Pretty low....I would never do a trip with Noah's, but they are the biggest company on the Ark, probably in the state...so they must be doing something right. Plus Noah's is one of the few companies you never hear about having injuries or fatalities.


----------



## Grif (May 21, 2008)

Arkansas River guides are a buncha durn qweers. I'd rather take a kick to the pecker than run the numbers at any level and thats the best they got.

Ansd whats all this talk 'bout lady guides? There women is hairy and there mens hair is long. How can ya'll tell the diffrence? I'd hate to get back to Kogans and find a pecker on sum feller in a dress!


----------



## Rivertrollish (Apr 26, 2011)

lmyers said:


> Pretty low....I would never do a trip with Noah's, but they are the biggest company on the Ark, probably in the state...so they must be doing something right. Plus Noah's is one of the few companies you never hear about having injuries or fatalities.


That's cause for some reason Christians like to go rafting. They also do not like tipping their guide rather claiming Jesus kept them safe. Even the ones from Texas who will tell you God wants them to be rich and others poor, it's cause their better believers. So go "pretty low" yourself! Noah's is just another example of how Ark guides are more douchebagnified.


----------



## nmalozzi (Jun 19, 2007)

Rivertrollish said:


> That's cause for some reason Christians like to go rafting. They also do not like tipping their guide rather claiming Jesus kept them safe. Even the ones from Texas who will tell you God wants them to be rich and others poor, it's cause their better believers. So go "pretty low" yourself! Noah's is just another example of how Ark guides are more douchebagnified.

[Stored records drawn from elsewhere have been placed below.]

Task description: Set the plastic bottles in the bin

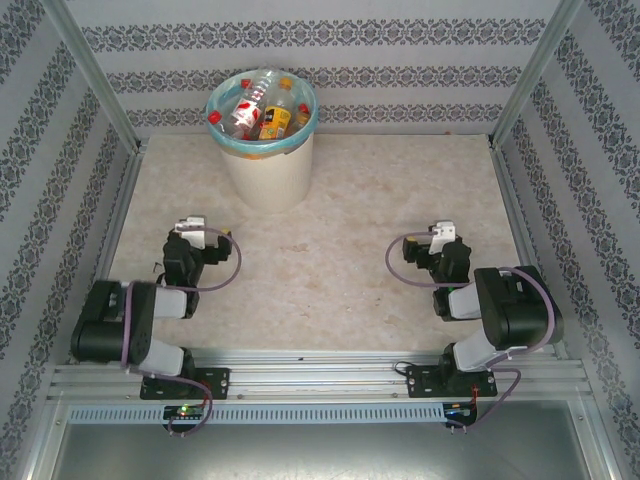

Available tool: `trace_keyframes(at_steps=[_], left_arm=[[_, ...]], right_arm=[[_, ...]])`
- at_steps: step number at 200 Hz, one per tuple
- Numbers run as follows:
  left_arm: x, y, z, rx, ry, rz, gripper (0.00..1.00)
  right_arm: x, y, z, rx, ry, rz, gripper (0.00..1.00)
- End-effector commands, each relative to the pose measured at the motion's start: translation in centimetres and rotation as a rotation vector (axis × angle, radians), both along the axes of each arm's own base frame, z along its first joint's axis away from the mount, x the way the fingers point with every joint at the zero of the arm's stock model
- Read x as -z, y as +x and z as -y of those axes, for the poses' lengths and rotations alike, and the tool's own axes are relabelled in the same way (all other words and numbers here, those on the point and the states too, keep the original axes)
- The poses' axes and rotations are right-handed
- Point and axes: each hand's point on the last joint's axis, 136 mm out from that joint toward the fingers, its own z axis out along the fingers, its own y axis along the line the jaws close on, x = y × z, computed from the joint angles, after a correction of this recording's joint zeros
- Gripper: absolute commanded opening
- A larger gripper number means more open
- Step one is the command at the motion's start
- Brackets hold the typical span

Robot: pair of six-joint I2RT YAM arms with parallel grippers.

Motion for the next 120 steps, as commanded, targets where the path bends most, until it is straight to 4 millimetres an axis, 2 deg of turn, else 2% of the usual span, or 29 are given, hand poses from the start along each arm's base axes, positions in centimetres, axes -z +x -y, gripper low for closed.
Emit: trace_keyframes(at_steps=[1,19,28,39,120], left_arm=[[-2.8,0.6,-0.3,-0.008,-0.014,0.124,1.0],[-2.2,1.7,-4.3,-0.256,-0.021,0.064,1.0],[-2.1,2.1,-3.6,-0.225,-0.003,0.043,1.0],[-1.8,2.6,-3.7,-0.241,0.017,0.01,1.0],[-1.7,3.1,-2.1,-0.153,0.029,-0.01,1.0]], right_arm=[[-3.0,2.2,2.1,0.153,-0.009,0.065,0.98],[-2.8,2.2,1.9,0.154,-0.021,0.052,0.98],[-2.9,2.2,1.9,0.152,-0.021,0.061,0.98],[-3.0,2.3,1.9,0.152,-0.021,0.061,0.98],[-2.9,2.2,1.9,0.151,-0.023,0.058,0.98]])
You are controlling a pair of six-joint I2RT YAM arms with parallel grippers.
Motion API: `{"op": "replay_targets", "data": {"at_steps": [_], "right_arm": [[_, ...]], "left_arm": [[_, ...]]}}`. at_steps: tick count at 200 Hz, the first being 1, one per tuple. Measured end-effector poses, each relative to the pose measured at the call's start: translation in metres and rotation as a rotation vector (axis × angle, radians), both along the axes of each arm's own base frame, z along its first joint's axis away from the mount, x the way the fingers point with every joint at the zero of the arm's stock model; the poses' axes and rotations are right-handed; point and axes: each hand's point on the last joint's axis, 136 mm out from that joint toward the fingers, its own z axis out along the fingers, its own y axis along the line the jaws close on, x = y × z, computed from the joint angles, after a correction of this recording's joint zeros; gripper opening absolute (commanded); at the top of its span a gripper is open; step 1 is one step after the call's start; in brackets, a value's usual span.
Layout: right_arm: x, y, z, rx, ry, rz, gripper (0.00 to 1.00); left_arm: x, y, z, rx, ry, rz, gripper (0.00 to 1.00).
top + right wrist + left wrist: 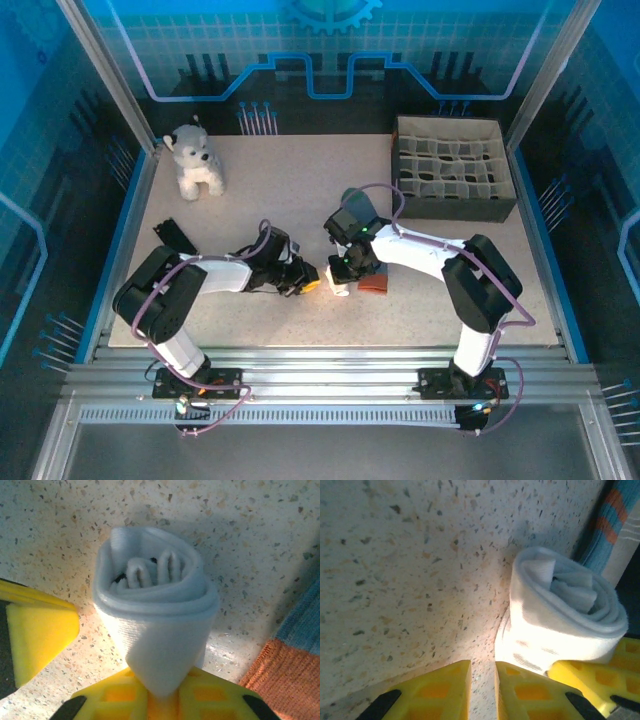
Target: Roll the socks
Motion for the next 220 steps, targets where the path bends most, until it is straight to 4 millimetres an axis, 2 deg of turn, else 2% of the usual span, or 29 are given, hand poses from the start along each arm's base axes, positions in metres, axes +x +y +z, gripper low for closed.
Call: {"op": "replay_targets", "data": {"at_steps": [23,75,117,186,220], "right_arm": [[-0.001,0.000,-0.001,0.005,0.005,-0.007,0.33],[-0.001,0.002,-0.003,0.016,0.006,-0.004,0.38],[-0.002,0.003,-0.007,0.015,0.016,-0.003,0.43],[-0.002,0.004,-0.011,0.001,0.039,-0.001,0.43],[-0.001,0.004,-0.017,-0.024,0.058,-0.004,0.43]], "left_arm": [[0.006,-0.011,0.001,-0.045,-0.013,0.018,0.18],[0.010,-0.028,-0.009,-0.100,-0.006,0.025,0.07],[0.010,-0.027,-0.009,-0.116,-0.009,0.035,0.04],[0.009,-0.027,-0.010,-0.109,-0.012,0.030,0.00],[0.002,-0.019,-0.011,-0.050,-0.016,0.014,0.00]]}}
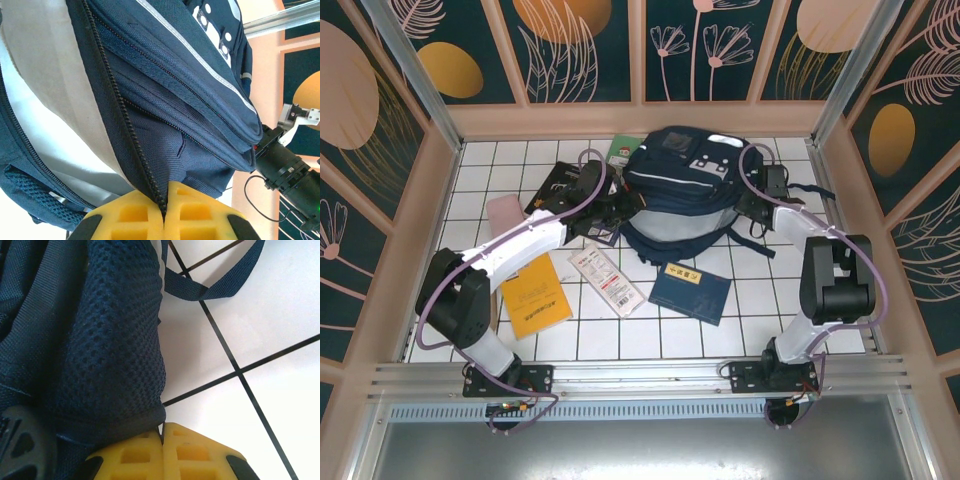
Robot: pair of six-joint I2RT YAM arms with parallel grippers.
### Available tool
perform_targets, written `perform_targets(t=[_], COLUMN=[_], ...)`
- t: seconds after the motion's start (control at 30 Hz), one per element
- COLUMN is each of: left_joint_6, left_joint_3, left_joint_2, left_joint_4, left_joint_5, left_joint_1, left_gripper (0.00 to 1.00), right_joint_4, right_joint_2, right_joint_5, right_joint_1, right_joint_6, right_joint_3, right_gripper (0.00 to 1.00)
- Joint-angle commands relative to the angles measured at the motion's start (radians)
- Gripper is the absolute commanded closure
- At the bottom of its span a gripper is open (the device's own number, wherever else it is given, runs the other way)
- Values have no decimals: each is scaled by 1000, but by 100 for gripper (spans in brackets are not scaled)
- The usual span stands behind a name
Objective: Pack books, pencil case, and school supplies into a backpack
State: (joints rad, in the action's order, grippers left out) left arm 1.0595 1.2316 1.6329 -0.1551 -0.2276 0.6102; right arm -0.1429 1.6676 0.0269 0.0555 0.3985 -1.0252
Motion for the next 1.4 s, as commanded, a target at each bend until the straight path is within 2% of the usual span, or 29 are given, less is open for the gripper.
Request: perform_targets(t=[0.0,0.37,0.47,0.6,0.83,0.9,0.93,1.0,1.07,1.13,1.37], left_joint_6=[-61,-138,-169,-207,-227,-222,-222,-216,-209,-208,-204], left_joint_3=[60,261,347,452,428,411,403,380,344,304,147], left_joint_2=[-25,179,250,330,366,366,365,355,332,304,176], left_joint_4=[-121,-114,-138,-208,-187,-174,-169,-159,-143,-140,-113], left_joint_5=[108,66,66,116,104,94,84,54,38,40,43], left_joint_1=[-71,-70,-70,-72,-77,-77,-77,-77,-76,-77,-77], left_gripper=[100,100,100,100,100,100,95,78,63,51,29], right_joint_4=[0,-107,-127,-105,-69,-69,-72,-87,-113,-137,-163], right_joint_2=[17,-317,-383,-403,-364,-376,-388,-417,-448,-478,-559], right_joint_5=[273,319,274,231,144,135,135,133,133,134,29], right_joint_1=[-152,-155,-157,-154,-126,-97,-77,-40,-4,27,127], right_joint_6=[37,128,140,161,134,132,130,129,131,135,125], right_joint_3=[-35,224,284,352,358,355,352,351,349,349,373], right_gripper=[100,100,100,100,100,83,74,64,57,53,45])
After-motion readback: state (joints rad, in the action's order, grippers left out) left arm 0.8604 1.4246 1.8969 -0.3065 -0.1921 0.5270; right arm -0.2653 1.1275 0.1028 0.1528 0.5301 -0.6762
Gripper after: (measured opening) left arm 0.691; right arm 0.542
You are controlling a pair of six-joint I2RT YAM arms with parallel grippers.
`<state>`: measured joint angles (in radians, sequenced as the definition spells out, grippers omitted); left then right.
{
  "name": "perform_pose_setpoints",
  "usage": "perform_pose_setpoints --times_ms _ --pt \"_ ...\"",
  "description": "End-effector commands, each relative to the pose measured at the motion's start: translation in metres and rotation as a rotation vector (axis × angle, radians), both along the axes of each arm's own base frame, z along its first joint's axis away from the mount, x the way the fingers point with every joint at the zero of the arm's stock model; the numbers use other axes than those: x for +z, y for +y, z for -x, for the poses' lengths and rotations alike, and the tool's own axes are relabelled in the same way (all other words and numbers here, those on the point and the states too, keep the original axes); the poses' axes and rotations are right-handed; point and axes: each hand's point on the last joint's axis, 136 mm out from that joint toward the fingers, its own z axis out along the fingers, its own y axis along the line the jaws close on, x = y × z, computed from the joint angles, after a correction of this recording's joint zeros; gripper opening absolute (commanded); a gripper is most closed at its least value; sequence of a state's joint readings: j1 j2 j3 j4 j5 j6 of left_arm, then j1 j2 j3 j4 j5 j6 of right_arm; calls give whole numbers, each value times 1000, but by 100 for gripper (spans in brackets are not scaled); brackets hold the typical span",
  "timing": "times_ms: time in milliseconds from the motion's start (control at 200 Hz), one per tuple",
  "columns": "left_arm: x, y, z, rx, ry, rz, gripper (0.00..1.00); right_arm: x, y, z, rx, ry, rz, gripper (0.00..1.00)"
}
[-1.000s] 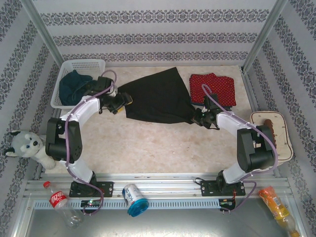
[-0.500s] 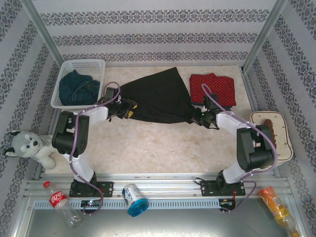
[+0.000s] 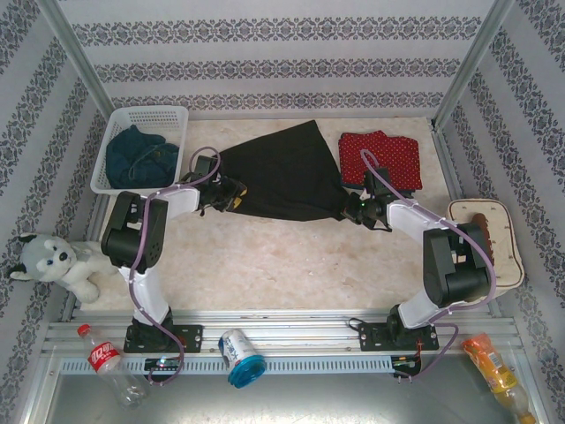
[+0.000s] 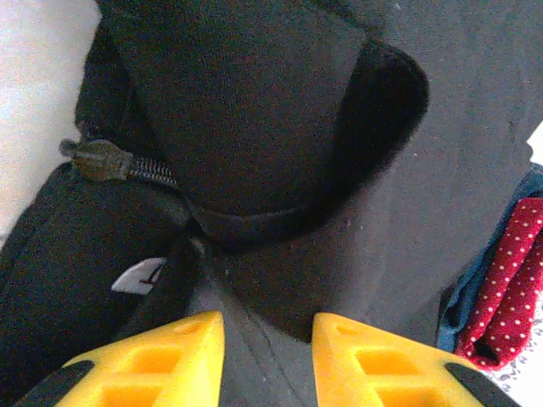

noah's is the nudist rafting outfit right? are christians allowed to boat there?


----------



## pinemnky13 (Jun 4, 2007)

I beleive I am the best guide this state has ever seen, thae oicture to the left is proof, I can talk my clients into hitting any hole on the river and get through it. Then I get em to clean out the groover, walk the dogs and clean the kitty litter and they feel good about it( must be the bad prosthetic eye ball and the fact I leave the bridge holding my front two teeth during the high tourist season). Shit sometimes they let me take their sister down the river at dusk!


----------



## Rivertrollish (Apr 26, 2011)

nmalozzi said:


> And you only by chinese made coolers from wal-mart.


You bigot [email protected]#$%F^&&*! NRS is made in Mexico, Saturn in Korea, we live in a global economy. If you and your friends didn't flip your shit and have to have ark guides save your ass, there would be no need to worry about what cooler to use or if it were made in China or fucking Chad for that matter. If it gets down the river and is empty, it did its job. Elitist bigot mo fo!


----------



## islandertek (Apr 4, 2008)

smauk2 said:


> I think what RiverTrollish is really trying to say is that he is upset he can't score with the female ark yeti guides. I know the feeling! You're paddling down browns, beautiful sunny day, hundreds of prepubescent teens cheering as you throw your first cartwheel. Then as you hit your roll on the fourth try, you see some seriously majestic armpit hair; braided.
> 
> Shes fucking beautiful! A hint of a mustache shadow her upper lip. Her scent is strong enough to attract hobos from three miles away. A chin beard trickles down into her cleavage, increasing in thickness as it travels south. Shes strong as a mule, and probably not into guys, but hot damn!
> 
> So the next time you guys feel like arguing with rivertrollish, at least know where hes coming from. Hes just simply a heartbroken fellow who doesn't have a Sasquatch of a female river guide to hold him in her arms when hes feeling blue.


OK......this is just too funny!! :grin: I know I'm late to the thread, but DAMN this is funny!!! I can't stop laughing at work!! My wife is a new guide for USAFA. She just started rafting last year and has been talking about all the chick guides being a little "rough around the edges"......she's been told she's not raft guide material until she fits the description mentioned by "smauk2" above!! Ha Haaaaa!! This post had her laughing so hard....I always give her shit about being a girl raft guide...and this just gave me more ammo to haggle!!  Thanks for the laugh!! Ha Haaaaaa!!! STICKY for Hot Raft Guide!!!!


----------



## carvedog (May 11, 2005)

Rivertrollish said:


> If it gets down the river and is empty, it did its job. Elitist bigot mo fo!


Pot meet kettle.


----------



## Roy (Oct 30, 2003)

Not a big fan of the art of the troll myself and don't really care to get involved for the most part, but I've gotta say--six pages in a little over 3 hours is an impressive haul! 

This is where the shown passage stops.